第2〜第5各重合槽での反応条件は、それぞれ第2重合槽(210℃、100Torr、110rpm)、第3重合槽(240℃、15Torr、75rpm)、第4重合槽(270℃、0.5Torr、25rpm)、第5重合槽(280℃、0.5Torr、10rpm)で、反応の進行とともに高温、高真空、低撹拌速度に条件設定した。
各槽が定常安定化した時点での、第3、第4、第5重合槽より抜き出した各ポリマーの粘度平均分子量は、それぞれ、4,800、12,000、20,400であった。
このとき、粘度平均分子量が10,000に到達した第4重合槽以前の重合槽における反応で消費されたモノマー及び該重合槽内のポリマーに含有される未反応モノマーそれぞれの合計のモル比率(DPC/BPA)は1.0251であり、また、粘度平均分子量が15,000以上となった第5重合槽より抜き出したポリカーボネートの色相YIは1.5、末端水酸基濃度は940ppmであった。
【0042】
実施例2
実施例1において、ビスフェノールAとジフェニルカーボネートのモル比を1.060(DPC/BPA)に混合調整した溶融混合物を合わせて404.996モル/時の流量で第1重合槽に連続供給した以外は、実施例1と同様の反応条件で行い、ポリカーボネートを得た。
各槽が定常安定化した時点での、第3、第4、第5重合槽より抜き出したポリマーの粘度平均分子量は、それぞれ4,700、10,300、18,100であった。
このとき、粘度平均分子量が10,000に到達した第4重合槽以前の重合槽における反応で消費されたモノマー及び該重合槽内のポリマーに含有される未反応モノマーそれぞれの合計の比率(DPC/BPA)は1.0425であり、また、粘度平均分子量が15,000以上となった第5反応槽より抜き出したポリカーボネートの色相YIは1.4、末端水酸基濃度は410ppmであった。
【0043】
比較例1
実施例1において、ビスフェノールAとジフェニルカーボネートのモル比を1.020(DPC/BPA)に混合調整した溶融混合物を合わせて397.132モル/時の流量で第1重合槽に連続供給した以外は、実施例1と同様の反応条件で行い、ポリカーボネートを得た。
各槽が定常安定化した時点での、第3、第4、第5重合槽より抜き出したポリマーの粘度平均分子量は、それぞれ4,900、13,400、22,100であった。
粘度平均分子量が10,000に到達した第4重合槽以前の重合槽における反応で消費されたモノマー及び該重合槽内のポリマーに含有される未反応モノマーそれぞれの合計のモル比(DPC/BPA)は1.0073であり、また、粘度平均分子量が15,000以上となった第5重合槽より抜き出したポリカーボネートの色相YIは1.6、末端水酸基濃度は1,760ppmであった。
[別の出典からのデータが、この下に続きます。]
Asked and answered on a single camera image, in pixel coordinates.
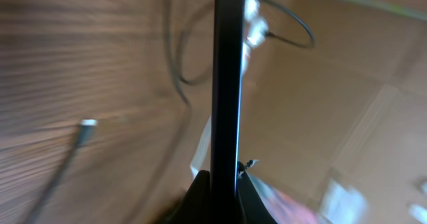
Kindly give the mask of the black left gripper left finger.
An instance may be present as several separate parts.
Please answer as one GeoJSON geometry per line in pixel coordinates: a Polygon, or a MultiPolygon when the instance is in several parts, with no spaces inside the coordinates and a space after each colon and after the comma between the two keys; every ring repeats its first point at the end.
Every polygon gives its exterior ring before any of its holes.
{"type": "Polygon", "coordinates": [[[210,173],[200,171],[179,205],[162,218],[165,224],[208,224],[210,205],[210,173]]]}

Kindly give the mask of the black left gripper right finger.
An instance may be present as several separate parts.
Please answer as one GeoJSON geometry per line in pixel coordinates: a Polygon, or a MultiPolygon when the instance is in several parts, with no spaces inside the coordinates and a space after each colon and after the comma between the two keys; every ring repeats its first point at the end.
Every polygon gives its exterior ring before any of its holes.
{"type": "Polygon", "coordinates": [[[263,204],[256,188],[254,187],[246,167],[238,162],[237,177],[238,198],[244,223],[246,224],[276,224],[276,220],[270,215],[263,204]]]}

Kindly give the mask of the Galaxy S24+ smartphone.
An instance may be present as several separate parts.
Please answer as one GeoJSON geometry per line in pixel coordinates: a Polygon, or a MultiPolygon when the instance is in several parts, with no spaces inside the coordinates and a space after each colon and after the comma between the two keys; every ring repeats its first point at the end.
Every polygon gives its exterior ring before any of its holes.
{"type": "Polygon", "coordinates": [[[239,221],[237,168],[245,0],[215,0],[211,113],[211,223],[239,221]]]}

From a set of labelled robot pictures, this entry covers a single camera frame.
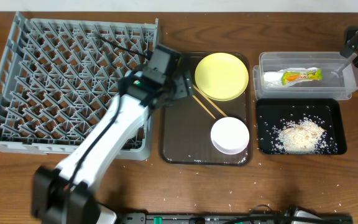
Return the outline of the white plate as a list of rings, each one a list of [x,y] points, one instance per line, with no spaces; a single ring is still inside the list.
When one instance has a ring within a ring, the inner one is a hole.
[[[225,117],[217,120],[210,132],[213,146],[223,154],[242,152],[250,142],[250,132],[241,120]]]

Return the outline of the green snack wrapper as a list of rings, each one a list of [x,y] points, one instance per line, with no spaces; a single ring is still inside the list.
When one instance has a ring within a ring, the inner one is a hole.
[[[265,86],[282,88],[302,82],[320,81],[323,79],[323,74],[322,69],[316,67],[286,68],[277,72],[265,72],[262,77]]]

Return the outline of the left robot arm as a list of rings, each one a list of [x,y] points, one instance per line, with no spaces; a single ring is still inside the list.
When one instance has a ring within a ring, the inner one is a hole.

粘度平均分子量は高いものの、末端水酸基濃度が充分低下したポリカーボネートは得られなかった。
【0044】
実施例3〜5、比較例2
比較例1において、粘度平均分子量が10,000に到達した第4重合槽以前の重合槽における反応で消費されたモノマー及び該重合槽内のポリマーに含有される未反応モノマーそれぞれの合計の比率(DPC/BPA)を制御範囲内に制御することを目的として、110℃で溶融させたジフェニルカーボネートを第2〜第4重合槽に表2に示す流量で追加供給した以外は比較例1と同様の反応条件で重合を行い、ポリカーボネートを得た。
重合条件及び結果を表2に示す。
【0045】
比較例3
実施例1において、ビスフェノールAとジフェニルカーボネートのモル比を1.075(DPC/BPA)に混合調整した溶融混合物を合わせて305.959モル/時の流量で第1重合槽に連続供給し、平均滞留時間を第1重合槽40分、第2〜第5の各重合槽において80分とした以外は、実施例1と同様の反応条件で行い、ポリカーボネートを得た。
各槽が定常安定化した時点での、第3、第4、第5重合槽より抜き出したポリマーの粘度平均分子量は、それぞれ5,300、10,200、15,400であった。
このとき、粘度平均分子量が10,000に到達した第4重合槽以前の重合槽における反応で消費されたモノマー及び該重合槽内のポリマーに含有される未反応モノマーそれぞれの合計の比率(DPC/BPA)は1.0576であり、また、粘度平均分子量が15,000以上となった第5重合槽より抜き出したポリカーボネートの色相YIは2.3、末端水酸基濃度は140ppmであった。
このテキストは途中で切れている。